§ **Task**
Begin at the top of the listing below. Write each line out exactly, ending with the line that holds "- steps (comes".

────────────────

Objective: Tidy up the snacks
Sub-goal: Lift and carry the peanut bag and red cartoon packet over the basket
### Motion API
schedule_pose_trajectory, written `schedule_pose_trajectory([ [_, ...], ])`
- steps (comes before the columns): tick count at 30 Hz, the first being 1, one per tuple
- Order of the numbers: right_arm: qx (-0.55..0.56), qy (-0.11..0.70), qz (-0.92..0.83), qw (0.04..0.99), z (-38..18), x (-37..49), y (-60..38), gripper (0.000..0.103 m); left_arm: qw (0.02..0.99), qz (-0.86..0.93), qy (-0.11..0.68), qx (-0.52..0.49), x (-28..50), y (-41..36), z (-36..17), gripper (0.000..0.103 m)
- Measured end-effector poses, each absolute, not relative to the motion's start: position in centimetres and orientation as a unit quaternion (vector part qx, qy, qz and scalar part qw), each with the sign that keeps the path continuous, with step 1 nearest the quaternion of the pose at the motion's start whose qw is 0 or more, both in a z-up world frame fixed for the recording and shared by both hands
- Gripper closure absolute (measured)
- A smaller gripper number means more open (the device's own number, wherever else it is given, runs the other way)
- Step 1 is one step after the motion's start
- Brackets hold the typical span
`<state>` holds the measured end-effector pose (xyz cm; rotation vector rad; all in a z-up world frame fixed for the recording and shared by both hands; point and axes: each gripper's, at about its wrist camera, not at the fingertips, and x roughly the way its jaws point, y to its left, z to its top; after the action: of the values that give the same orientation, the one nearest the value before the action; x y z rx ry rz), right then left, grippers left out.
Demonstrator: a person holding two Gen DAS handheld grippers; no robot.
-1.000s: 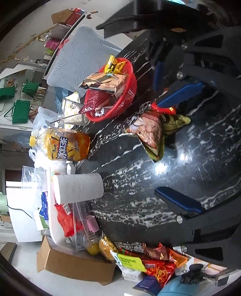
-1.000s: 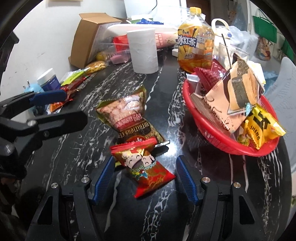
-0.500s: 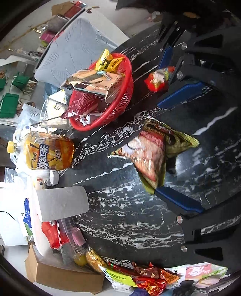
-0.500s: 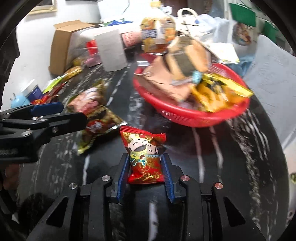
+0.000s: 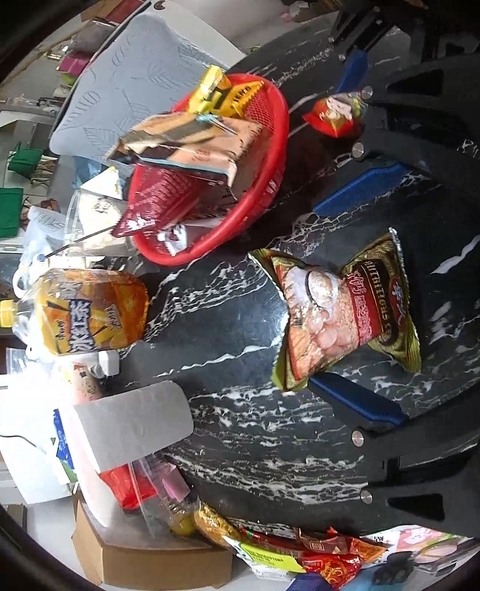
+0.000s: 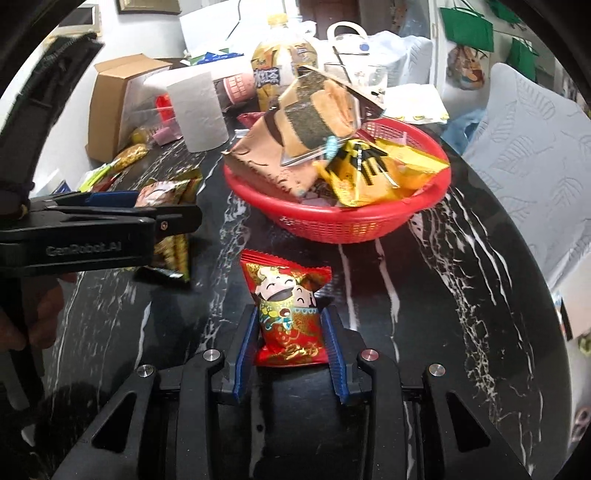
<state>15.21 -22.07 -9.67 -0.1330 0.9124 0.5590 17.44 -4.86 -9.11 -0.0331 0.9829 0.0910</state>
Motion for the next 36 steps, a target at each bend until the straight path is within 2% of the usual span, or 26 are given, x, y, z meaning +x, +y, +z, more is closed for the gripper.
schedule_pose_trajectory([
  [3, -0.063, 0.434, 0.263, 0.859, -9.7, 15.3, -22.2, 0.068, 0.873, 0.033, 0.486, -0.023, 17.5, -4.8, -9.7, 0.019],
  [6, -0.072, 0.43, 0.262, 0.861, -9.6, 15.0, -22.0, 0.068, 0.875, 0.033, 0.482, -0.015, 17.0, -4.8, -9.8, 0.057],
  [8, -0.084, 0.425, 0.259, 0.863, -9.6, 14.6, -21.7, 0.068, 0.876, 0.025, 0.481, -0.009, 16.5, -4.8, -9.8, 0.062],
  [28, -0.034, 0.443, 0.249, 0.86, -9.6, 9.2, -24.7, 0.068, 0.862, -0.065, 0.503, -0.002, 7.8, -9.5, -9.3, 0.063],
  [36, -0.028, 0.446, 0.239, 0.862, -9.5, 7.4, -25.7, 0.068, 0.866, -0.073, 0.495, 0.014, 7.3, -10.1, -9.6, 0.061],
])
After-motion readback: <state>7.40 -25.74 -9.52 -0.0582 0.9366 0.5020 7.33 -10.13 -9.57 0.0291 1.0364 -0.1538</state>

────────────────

§ **Answer to the exercise**
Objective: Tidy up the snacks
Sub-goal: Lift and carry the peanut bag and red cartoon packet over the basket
### Motion API
schedule_pose_trajectory, written `schedule_pose_trajectory([ [_, ...], ])`
- steps (comes before the columns): tick count at 30 Hz, the first being 1, one per tuple

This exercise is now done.